Angry Cameron

1,474 shares, 1,612 likes and 773 tweets later, suffice it to say that Scrapbook’s article on David Cameron’s conference references to his disabled son hit something of a nerve last week.

Having been fiercely attacked for tweeting the piece, Alex Salmond’s top aide in the Scottish Parliament even issued a statement defending it as “a robust and well argued piece of journalism”.
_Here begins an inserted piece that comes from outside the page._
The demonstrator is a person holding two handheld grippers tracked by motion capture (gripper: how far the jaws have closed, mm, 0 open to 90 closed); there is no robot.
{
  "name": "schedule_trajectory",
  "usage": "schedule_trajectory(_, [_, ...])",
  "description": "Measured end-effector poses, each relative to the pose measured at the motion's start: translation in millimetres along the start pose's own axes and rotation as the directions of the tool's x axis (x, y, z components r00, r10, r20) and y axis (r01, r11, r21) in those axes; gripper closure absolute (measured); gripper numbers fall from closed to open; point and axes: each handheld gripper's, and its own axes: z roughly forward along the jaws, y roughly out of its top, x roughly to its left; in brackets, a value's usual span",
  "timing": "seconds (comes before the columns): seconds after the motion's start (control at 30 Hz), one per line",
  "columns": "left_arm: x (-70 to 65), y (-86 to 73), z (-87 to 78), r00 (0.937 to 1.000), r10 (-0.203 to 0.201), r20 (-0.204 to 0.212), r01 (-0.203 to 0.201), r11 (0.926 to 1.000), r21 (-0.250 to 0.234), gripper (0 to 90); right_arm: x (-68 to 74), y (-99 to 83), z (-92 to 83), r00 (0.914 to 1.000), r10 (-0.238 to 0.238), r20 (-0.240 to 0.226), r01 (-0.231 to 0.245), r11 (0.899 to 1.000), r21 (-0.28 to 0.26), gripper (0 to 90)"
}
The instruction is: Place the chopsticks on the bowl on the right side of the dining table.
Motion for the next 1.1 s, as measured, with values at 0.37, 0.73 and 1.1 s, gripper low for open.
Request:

But it took until yesterday for a national newspaper columnist journalist to brave an allusion to the appropriateness — or otherwise — of Cameron’s angry “how dare they” refrain. The Observer’s chief political commentator Andrew Rawnsley wrote of the “whiff of panic” evident in his address:

“When Mr Cameron got personal about the NHS, it was possible to be moved as he talked about the care given to his disabled son and at the same time to note that it says something about the depths of voter distrust for the Tories that their leader felt it necessary to invoke his family’s tragedy to try to establish his credentials as a trustworthy steward of the NHS.”

The nettle was originally grasped by New Statesman writer Alex Andreou back in 2012, who re-tweeted his original blog in the wake of the speech:

Andreou says:

“I have every sympathy for David Cameron as a parent. I also have a right to demand the highest standards of him as a Prime Minister. The two concepts are not incompatible. It should not be taboo to say so.
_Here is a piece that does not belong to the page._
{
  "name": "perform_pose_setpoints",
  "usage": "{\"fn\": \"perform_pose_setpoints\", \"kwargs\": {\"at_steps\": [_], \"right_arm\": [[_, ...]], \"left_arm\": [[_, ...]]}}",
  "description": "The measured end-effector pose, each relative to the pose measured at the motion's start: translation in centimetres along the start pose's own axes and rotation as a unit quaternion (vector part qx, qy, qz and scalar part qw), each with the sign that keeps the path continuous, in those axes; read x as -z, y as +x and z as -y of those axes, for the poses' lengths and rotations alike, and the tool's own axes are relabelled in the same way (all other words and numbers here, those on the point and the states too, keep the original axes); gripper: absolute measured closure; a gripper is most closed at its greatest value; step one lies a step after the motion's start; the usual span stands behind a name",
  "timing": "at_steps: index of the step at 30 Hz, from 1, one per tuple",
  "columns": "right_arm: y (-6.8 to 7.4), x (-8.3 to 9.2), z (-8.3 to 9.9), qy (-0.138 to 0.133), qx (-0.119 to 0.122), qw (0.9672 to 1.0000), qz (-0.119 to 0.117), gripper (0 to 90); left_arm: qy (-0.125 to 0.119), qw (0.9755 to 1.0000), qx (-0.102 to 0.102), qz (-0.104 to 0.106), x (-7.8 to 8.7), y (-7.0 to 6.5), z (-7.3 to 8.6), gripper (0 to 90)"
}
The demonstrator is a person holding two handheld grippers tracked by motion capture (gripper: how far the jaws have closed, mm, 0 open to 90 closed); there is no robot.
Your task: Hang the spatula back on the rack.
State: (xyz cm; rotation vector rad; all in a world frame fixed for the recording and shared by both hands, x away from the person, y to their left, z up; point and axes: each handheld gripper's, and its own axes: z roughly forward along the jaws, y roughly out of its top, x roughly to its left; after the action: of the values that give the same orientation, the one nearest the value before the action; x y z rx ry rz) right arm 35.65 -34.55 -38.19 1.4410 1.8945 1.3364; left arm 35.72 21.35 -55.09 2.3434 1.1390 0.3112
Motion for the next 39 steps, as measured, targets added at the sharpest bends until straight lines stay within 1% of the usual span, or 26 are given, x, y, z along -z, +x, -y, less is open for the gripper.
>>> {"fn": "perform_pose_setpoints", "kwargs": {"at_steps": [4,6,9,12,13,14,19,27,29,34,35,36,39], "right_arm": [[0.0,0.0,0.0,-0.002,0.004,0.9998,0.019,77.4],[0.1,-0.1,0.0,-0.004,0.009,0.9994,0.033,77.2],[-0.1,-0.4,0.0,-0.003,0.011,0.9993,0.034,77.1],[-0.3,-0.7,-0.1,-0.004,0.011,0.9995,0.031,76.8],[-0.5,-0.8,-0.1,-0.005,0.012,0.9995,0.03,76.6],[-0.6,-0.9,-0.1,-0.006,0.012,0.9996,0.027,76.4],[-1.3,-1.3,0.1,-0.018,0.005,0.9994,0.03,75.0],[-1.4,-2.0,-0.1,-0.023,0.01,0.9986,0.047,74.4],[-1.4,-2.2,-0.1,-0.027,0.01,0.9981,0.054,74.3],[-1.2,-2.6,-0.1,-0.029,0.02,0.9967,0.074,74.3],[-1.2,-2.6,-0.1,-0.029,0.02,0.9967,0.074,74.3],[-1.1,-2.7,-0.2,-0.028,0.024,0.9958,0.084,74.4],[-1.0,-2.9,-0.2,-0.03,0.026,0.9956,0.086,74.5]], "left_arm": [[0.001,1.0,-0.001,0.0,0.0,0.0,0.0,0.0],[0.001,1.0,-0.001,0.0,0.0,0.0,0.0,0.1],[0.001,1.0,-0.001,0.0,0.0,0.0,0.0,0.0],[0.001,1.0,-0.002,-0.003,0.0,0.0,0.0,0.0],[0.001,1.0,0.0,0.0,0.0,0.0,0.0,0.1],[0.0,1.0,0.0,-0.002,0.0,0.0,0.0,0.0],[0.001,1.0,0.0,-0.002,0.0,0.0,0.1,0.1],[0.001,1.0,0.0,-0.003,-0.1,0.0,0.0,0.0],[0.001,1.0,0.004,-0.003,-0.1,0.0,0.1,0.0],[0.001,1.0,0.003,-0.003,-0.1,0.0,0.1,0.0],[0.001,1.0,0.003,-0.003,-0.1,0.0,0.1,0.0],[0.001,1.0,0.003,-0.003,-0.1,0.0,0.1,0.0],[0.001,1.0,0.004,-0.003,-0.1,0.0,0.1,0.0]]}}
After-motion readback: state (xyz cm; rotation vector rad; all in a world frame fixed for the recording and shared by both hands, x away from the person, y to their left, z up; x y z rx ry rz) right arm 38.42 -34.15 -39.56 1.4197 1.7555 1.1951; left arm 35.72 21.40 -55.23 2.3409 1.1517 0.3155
“Each time, the spectre of that poor child is raised like an invincible shield by his own father, each time his memory is drop-kicked into a political minefield – knowing that nobody will dare touch it – debate is silenced and legitimate questions about these reforms go unanswered.

“It is not only inappropriate. It is distasteful and immoral.
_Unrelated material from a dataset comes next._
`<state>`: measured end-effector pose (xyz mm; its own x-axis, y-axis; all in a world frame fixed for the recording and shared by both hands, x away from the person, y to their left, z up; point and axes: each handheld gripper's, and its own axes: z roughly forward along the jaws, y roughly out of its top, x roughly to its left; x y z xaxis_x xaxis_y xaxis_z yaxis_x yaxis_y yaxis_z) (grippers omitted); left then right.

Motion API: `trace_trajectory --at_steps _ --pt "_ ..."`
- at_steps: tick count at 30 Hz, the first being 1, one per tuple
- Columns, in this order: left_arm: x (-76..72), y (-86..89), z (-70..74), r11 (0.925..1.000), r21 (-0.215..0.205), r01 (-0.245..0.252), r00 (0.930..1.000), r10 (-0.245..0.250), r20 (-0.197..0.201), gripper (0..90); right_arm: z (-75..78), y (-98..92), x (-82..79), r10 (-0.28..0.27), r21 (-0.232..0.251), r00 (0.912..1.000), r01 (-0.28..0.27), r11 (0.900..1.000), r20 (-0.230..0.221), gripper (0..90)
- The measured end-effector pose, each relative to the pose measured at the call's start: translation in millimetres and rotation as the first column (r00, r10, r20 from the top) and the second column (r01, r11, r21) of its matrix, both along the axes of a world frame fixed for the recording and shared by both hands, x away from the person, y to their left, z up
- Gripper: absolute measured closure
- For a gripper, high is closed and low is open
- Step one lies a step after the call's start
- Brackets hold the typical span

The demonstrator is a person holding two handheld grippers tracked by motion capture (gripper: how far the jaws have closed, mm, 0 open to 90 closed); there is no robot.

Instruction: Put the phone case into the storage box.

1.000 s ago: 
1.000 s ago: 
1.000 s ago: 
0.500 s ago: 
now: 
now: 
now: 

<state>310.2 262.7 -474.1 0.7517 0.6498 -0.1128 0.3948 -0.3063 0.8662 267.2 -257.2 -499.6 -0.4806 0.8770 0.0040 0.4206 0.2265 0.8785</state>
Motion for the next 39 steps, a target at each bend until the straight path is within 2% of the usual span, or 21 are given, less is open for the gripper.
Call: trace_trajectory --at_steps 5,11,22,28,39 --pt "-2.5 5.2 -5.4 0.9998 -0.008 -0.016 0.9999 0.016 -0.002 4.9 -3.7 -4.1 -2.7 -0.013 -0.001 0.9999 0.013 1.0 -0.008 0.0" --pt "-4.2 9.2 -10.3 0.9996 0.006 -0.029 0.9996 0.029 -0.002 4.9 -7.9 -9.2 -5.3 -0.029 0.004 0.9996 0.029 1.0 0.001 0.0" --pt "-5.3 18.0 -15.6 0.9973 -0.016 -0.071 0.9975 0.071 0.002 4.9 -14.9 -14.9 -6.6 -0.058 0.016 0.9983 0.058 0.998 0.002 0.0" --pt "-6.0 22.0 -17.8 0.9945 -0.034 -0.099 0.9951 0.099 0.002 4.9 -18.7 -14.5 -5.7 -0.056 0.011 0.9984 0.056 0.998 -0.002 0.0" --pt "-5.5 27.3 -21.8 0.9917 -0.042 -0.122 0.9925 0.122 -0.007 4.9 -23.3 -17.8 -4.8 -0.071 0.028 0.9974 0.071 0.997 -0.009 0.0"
You can’t cut provision for disabled children for four years and then invoke a disabled family member in an attempt to shut down debate.

Have another look at the video. The meaning of David Cameron’s words is surely not in question:

‘My tragic personal experience under state healthcare means that your criticism of my NHS reforms is improper.’

  1. Rabih Chaaban says:

    It was a Bizarre comparison from the Prime minister to proudly telling us, as he poses to the Cameras, that forgetting his daughter was much easier than ‘forgetting to mention the deficit!!

  2. I can understand that the Tories in general get riled by some of the attacks over NHS funding, which, as a Labour historian I find quite unfair. However, the way to put an end to this is to put the NHS beyond the reach of private companies and to ring-fence its public funding.

    I have a disabled son, and whilst I wouldn’t wish to refer to his disability in a political battle for votes, I would think that it is right to refer to it in the context of policy-making within a political party. However, I think the clearest way to avoid a confusion of motives is to campaign for disability rights and services through charities, and raise issues that they raise within the political arena.

  3. David Cameron will probably never get over the tragic loss of his son but I think it is morally very wrong to use his memory to as a political pawn.